Setor do vinho amplia importância econômica no turismo brasileiro
O crescimento do enoturismo vem transformando o vinho em um importante vetor econômico para regiões produtoras. Mais do que a comercialização da bebida, o setor passou a integrar atividades ligadas à hotelaria, gastronomia, transporte, cultura, comércio e hospitalidade.
A proposta da Escola de Enoturismo surge justamente para atender uma demanda crescente por mão de obra qualificada em um mercado que evoluiu rapidamente nos últimos anos. O projeto foi estruturado sobre três pilares centrais: Origem, Experiência e Negócio.
Segundo Ivane Fávero, o enoturismo começa pela valorização do território e da identidade cultural das regiões produtoras.
“O vinho carrega paisagem, cultura, memória, tradição e pertencimento. A Escola nasce para ajudar profissionais e empreendimentos a traduzirem isso em experiências verdadeiras”, destaca.
Já Lucinara Masiero afirma que o perfil do consumidor mudou e passou a exigir experiências mais autênticas e emocionais.
“Hoje, o visitante não busca apenas degustar um vinho. Ele quer viver histórias, criar conexões e sentir pertencimento. O enoturismo contemporâneo exige profissionais preparados para transformar atendimento em experiência”, explica.
Para Artur Farias, o enoturismo deixou de ser apenas uma atividade complementar das vinícolas e passou a ocupar posição estratégica dentro dos negócios.
“Hoje ele impacta faturamento, posicionamento de marca, relacionamento com o consumidor e desenvolvimento regional. Isso exige gestão, visão de mercado e profissionalização”, afirma.
Formação terá aulas presenciais e programas online
Além da formação presencial em Bento Gonçalves, a Escola de Enoturismo também oferecerá programas online voltados a profissionais, empreendedores, vinícolas e destinos turísticos de diferentes regiões do país.
A proposta inclui capacitação contínua, atualização profissional e intercâmbio de experiências ligadas às transformações do enoturismo contemporâneo, incluindo módulos em diferentes níveis e formação em idiomas.
As aulas presenciais serão realizadas no Auditório Sicredi Agro, em Bento Gonçalves, com apoio do Sicredi Serrana, instituição que apoia projetos ligados ao desenvolvimento regional e ao fortalecimento do turismo do vinho.
Mercado global do enoturismo deve ultrapassar US$ 100 bilhões até 2030
O lançamento da Escola de Enoturismo ocorre em um momento de forte expansão do turismo ligado ao vinho em escala global.

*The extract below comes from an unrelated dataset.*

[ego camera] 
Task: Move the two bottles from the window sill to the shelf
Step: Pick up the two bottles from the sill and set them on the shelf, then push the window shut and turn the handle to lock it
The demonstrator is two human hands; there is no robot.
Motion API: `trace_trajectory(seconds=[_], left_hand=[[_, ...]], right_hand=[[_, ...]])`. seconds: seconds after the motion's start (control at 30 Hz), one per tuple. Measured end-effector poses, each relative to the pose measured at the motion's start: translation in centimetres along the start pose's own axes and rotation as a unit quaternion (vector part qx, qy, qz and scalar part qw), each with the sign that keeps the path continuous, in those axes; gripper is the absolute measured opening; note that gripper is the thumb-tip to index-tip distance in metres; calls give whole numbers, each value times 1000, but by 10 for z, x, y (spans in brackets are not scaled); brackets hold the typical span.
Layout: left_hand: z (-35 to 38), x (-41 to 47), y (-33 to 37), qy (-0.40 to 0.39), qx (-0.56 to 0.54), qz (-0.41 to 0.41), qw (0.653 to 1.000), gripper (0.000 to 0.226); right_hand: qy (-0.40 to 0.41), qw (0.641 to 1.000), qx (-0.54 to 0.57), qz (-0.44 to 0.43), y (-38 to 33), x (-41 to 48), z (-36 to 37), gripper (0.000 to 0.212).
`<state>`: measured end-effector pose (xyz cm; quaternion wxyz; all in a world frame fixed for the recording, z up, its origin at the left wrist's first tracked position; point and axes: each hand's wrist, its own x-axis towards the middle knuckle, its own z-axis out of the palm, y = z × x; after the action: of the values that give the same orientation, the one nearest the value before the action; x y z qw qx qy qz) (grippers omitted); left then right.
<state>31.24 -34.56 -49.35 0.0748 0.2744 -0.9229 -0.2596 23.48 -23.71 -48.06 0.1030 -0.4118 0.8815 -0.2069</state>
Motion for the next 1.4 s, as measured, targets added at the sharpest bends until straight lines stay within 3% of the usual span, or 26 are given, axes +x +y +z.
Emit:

Dados da consultoria internacional Grand View Research apontam que o mercado mundial de turismo do vinho movimentou cerca de US$ 46,4 bilhões em 2023. A projeção é que o setor ultrapasse US$ 106 bilhões até 2030, com taxas de crescimento próximas de 13% ao ano.
No Brasil, o movimento já impacta diretamente as vinícolas. Informações do Sebrae indicam que mais de 85% das vinícolas brasileiras investem atualmente em experiências turísticas para ampliar receitas e fortalecer o relacionamento com consumidores.
Somente no Rio Grande do Sul, principal polo do enoturismo nacional, mais de 71 mil experiências enoturísticas foram comercializadas em 2025 pela plataforma Wine Locals. O volume representa crescimento próximo de 60% em relação ao ano anterior, enquanto o ticket médio das experiências atingiu R$ 510, reforçando o aumento do valor agregado do setor.